SJC UPHOLDS ADMISSION OF OTHER BAD ACTS AFTER FIRST DEGREE MURDER CONVICTION

In Commonwealth v. Philbrook (2016), the Supreme Judicial Court (SJC) affirmed the defendant’s convictions of first-degree murder and related offenses, and  the SJC ruled that the judge did not abuse her discretion in admitting evidence of other bad acts by the defendant “shortly prior to and immediately following the killing.” The facts are as follows. “The defendant and his former wife were divorced in 1975, but had been living together for many years when … the defendant shot her five times on the street in front of their house …, in view of some of their neighbors. The defendant does not dispute that he was the shooter. His defense at trial was that he was not criminally responsible because the prescription medications that he was taking exacerbated an underlying organic brain disease, creating a mental disease or defect that caused him to be unable to conform his actions to the law.” The evidence at trial included testimony that the relationship between the defendant and his former wife “was tumultuous, and that they ‘constantly’ fought about money. In the week prior to the shooting, the defendant told his granddaughter that he believed the victim had stolen $50,000 from him and had spent the money on lottery tickets. He said that if he learned his suspicions were correct, he would shoot and kill her…. Two days before the shooting, the defendant went to an athletic club where he worked as a janitor and struck one of the club patrons with a baseball bat. He told police he had done so because he believed that the patron had stolen $700 from him. Following this incident, the defendant was fired from his job at the club.” On appeal, the defendant contended that the judge’s admission of the evidence regarding the defendant’s attack on the club patron, to which the defendant had objected, constituted an abuse of discretion and that, even if the evidence was probative, it was unfairly prejudicial.

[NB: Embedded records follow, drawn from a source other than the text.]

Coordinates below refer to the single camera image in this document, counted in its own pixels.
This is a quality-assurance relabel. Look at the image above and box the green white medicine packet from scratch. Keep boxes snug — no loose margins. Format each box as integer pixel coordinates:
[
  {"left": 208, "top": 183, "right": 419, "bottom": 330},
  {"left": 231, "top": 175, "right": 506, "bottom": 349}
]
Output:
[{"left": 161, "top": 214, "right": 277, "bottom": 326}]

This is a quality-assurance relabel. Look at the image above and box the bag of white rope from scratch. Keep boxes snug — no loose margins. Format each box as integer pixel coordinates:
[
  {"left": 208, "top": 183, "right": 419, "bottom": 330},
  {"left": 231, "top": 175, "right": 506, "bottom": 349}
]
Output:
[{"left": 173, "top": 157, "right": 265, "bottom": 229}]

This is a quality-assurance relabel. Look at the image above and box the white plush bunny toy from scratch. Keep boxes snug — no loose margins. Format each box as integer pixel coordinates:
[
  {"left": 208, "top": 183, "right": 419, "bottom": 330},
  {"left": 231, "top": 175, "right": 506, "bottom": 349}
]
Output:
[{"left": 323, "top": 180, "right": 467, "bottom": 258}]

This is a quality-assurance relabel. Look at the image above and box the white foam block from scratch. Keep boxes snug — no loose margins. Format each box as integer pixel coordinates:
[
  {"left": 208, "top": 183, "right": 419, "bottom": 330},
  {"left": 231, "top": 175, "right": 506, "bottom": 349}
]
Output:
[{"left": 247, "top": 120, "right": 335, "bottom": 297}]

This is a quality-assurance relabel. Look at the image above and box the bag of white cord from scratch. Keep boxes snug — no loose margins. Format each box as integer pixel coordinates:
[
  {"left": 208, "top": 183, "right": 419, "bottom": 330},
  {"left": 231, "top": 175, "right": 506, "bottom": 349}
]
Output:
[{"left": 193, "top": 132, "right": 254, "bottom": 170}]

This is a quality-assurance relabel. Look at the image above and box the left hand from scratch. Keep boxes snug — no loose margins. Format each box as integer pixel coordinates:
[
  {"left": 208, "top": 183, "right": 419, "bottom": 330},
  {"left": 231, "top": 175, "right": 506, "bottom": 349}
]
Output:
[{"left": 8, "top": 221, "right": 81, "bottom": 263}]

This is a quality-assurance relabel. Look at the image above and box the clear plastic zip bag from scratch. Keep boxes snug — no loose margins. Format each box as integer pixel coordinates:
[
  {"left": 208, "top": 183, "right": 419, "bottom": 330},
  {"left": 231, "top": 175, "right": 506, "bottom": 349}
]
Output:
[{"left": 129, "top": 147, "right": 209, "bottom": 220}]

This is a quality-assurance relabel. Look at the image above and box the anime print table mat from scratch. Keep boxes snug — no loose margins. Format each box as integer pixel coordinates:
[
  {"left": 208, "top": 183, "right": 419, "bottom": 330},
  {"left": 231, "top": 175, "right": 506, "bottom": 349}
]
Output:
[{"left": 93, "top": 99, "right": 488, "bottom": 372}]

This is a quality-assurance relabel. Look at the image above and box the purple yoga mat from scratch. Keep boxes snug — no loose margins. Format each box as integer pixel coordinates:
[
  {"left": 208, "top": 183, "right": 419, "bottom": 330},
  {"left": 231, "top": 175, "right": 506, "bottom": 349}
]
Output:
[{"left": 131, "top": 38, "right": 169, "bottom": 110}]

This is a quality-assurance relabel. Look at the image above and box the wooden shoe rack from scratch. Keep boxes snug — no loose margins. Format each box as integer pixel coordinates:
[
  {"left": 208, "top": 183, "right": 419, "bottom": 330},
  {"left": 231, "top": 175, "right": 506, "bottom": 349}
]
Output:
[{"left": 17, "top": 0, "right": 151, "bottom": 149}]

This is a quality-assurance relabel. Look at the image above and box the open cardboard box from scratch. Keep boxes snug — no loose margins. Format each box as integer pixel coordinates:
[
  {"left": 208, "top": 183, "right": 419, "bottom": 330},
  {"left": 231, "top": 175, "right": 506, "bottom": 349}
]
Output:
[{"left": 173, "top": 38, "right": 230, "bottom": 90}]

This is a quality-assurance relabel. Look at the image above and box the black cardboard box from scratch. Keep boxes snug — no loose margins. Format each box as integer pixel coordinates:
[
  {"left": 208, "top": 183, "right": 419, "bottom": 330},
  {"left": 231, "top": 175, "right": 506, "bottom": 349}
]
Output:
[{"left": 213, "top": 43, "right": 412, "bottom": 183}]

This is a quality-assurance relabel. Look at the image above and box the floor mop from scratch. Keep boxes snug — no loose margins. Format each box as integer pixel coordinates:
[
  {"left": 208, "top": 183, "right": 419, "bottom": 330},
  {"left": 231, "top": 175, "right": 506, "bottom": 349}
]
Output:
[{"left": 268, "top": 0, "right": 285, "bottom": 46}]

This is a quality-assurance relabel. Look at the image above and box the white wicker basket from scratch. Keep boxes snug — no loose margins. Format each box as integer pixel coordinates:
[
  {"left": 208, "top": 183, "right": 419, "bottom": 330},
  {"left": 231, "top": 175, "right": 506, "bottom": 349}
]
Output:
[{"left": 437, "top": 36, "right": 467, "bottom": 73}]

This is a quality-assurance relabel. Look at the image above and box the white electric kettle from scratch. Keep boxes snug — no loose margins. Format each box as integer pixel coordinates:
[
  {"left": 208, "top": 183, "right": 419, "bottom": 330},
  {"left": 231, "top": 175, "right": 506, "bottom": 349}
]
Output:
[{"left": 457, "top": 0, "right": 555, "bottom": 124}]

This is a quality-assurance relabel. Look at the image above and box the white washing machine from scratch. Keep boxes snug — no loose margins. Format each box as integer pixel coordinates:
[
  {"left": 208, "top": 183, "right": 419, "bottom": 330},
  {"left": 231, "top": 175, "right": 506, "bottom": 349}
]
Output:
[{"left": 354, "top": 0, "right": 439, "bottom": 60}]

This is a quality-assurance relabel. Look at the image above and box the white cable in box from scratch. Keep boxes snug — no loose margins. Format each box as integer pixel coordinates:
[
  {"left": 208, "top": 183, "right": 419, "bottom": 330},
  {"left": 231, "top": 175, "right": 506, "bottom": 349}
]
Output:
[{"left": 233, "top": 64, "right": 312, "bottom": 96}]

In its decision rejecting the defendant’s argument, the SJC reasoned that “the evidence of the defendant’s attack on the club member supported the Commonwealth’s theory of the defendant’s motive and intent that, during the days preceding the shooting, the defendant had been preoccupied with financial worries, which intensified the day before the shooting, when he lost his job, resulting in an escalation of his arguments with the victim about the money he accused her of taking from him.” The SJC also stated that considering defense of lack of criminal responsibility, the evidence regarding the attack on the club patron “was relevant to whether the defendant’s conduct was intentional, and not the result of compulsive or illogical thoughts brought on by brain disease that had been exacerbated by his medications.” The evidence included testimony that “the defendant appeared calm and collected” as he waited at the club for the patron to arrive. “During the attack, the defendant accidently knocked over a table with some drinks. When he noticed the table was knocked over, he apologized to those whose drinks he had spilled, and stated that the attack did not involve them. The individual he had attacked testified at trial that the defendant remembered the attack the following day, and was still angry. The testimony was that the defendant told him that he had been following his movements and knew his routine, and then accurately related to him the events of the previous day.” In the Court’s view, “the jury could infer from this evidence that the attack on the club member was planned in advance and was executed in a deliberate manner,” i.e., that the defendant was rational, not delusional, in the days before he killed his former wife.